Hide table of contents

In this post, I ask the readers about what motivates them, I provide an example of answer (i.e. a reasoning that motivates me) and, as a by-product, I jot down some rudimentary considerations about AGI safety derived from this exercise. Happy reading!

(Posting triggered by Lizka's post- thank you!)


I am curious to learn more about what motivates other readers of this forum. In 2015, the moral philosophy arguments for effective altruism relied heavily on utilitarianism, and I wonder whether this has evolved. If I remember correctly, moral philosophy discussions in Rationality from AI to Zombie were cut short by the Is-Ought problem.
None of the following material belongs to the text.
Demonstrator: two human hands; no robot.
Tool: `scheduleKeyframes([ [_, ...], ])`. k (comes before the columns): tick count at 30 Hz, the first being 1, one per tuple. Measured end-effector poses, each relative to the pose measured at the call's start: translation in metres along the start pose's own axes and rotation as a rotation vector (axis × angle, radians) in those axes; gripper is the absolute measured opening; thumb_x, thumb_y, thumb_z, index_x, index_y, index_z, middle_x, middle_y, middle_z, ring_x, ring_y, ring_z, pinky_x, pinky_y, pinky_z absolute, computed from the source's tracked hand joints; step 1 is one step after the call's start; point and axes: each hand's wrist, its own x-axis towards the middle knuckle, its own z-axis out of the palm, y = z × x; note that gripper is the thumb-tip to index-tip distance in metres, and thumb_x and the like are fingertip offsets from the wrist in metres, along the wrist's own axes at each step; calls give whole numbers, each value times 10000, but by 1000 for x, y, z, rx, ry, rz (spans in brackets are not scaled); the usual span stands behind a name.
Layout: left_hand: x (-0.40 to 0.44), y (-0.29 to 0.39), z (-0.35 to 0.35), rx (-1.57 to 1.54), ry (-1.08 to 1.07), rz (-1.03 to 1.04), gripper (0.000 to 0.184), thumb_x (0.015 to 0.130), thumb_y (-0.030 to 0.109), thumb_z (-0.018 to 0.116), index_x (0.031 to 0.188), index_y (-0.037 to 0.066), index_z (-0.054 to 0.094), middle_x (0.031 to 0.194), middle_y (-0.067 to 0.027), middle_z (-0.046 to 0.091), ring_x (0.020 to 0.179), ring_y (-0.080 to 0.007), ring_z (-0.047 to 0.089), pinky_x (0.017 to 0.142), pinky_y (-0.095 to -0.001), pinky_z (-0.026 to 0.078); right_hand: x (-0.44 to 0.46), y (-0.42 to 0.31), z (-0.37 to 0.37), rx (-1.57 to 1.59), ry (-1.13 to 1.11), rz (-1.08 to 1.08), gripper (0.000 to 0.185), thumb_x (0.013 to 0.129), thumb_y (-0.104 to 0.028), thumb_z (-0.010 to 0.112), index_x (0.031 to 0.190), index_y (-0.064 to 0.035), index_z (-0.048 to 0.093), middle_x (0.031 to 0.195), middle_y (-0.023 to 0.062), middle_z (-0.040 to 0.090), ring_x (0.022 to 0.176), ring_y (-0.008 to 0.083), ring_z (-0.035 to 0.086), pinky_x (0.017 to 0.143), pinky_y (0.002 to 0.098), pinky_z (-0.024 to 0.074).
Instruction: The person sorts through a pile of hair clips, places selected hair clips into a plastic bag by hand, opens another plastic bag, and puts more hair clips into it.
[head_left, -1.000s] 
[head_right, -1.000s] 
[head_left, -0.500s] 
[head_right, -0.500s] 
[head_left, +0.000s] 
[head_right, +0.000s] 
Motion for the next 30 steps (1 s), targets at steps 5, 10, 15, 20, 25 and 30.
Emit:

I am also curious to hear if anyone relies on solutions to the Is-Ought problem in their own moral philosophy/motivational framework.

I am looking for more “applied” philosophy rather than theoretical argumentation about philosophical approaches, though I welcome links between theory and practice. In brief, what drives you, fundamentally? When you ask yourself “why am I exerting so much efforts towards that goal?”, what are the arguments you give yourself?


To illustrate the type of answers I am looking for, here is a reasoning that motivates me:

1. We cannot deduce from real observation whether the existence of reality has a purpose; we cannot deduce what we should do (~the Is-Ought problem). Note here the assumed definition that ‘purpose of reality’ = ‘what we should do’.

2. Current models of reality rely on the occurrence of a phenomenon that does not respect causality-as-my-brain-understands-it and ‘resulted’ in reality (~the Big Bang occurred but we don’t know why, and when we discover why, we won’t know why that, etc.)

3. Given this cosmological uncertainty, it is possible that the (literally metaphysical) laws/processes governing that precursor phenomenon apply around reality. (For example, if you are into simulation arguments: whatever launched our simulation is still around ‘outside’ the simulation)

4. And therefore it is possible that in the future, a similar causality-violating phenomenon strikes again and gives a purpose to reality (sim version: whatever launched our sim intervenes to give a hint about what the purpose of the simulation is)

5. Or, regardless of points 2-4, maybe through more research & philosophy, we will figure out a way around the Is-Ought problem down the road and find a convincing moral philosophy, a deterministic purpose informing us on what we should do.

6. By point 4 or point 5, there is a chance we’ll eventually get to know the purpose of reality i.e. know what we should do.

7. This purpose can take many forms, from “break free from the sim” or “capture the flag” to “beat heat death” or “create as many paperclips as possible”. Ultimately, the assumption here is that we find something informative about “what we should do” in a deterministic way. So for example “42” or “blue” would not qualify as purposes, in this reasoning (and we’d therefore have to wait/search/philosophise longer to get something informative).

8. Since it is something we should do, regardless of what it is, sentience should probably equip itself with as much deliberate control (incl. understanding) over its environment as possible, in order to be better able to “do” whatever in a deliberate way, and therefore to be ready to fulfill that potential upcoming purpose ASAP once it is discovered. And there is the meta implication that sentience should also invest in its ability to equip itself better/faster for deliberately controlling its environment (analogous to Omohundro’s basic AI drives arguments – cf. Post-script below). The term “deliberate” is important: by “deliberate control”, I don’t mean just “control”, which would be more akin to ~“conquest of the universe and expand the frontier of knowledge”, but the ability to deliberately direct this control over resources/knowledge towards the fulfillment of the purpose sentience sets itself to achieve, whichever it is. (So, not only better sensors and actuators for society, but also better decision-making process/more wisdom to use these sensors and actuators.)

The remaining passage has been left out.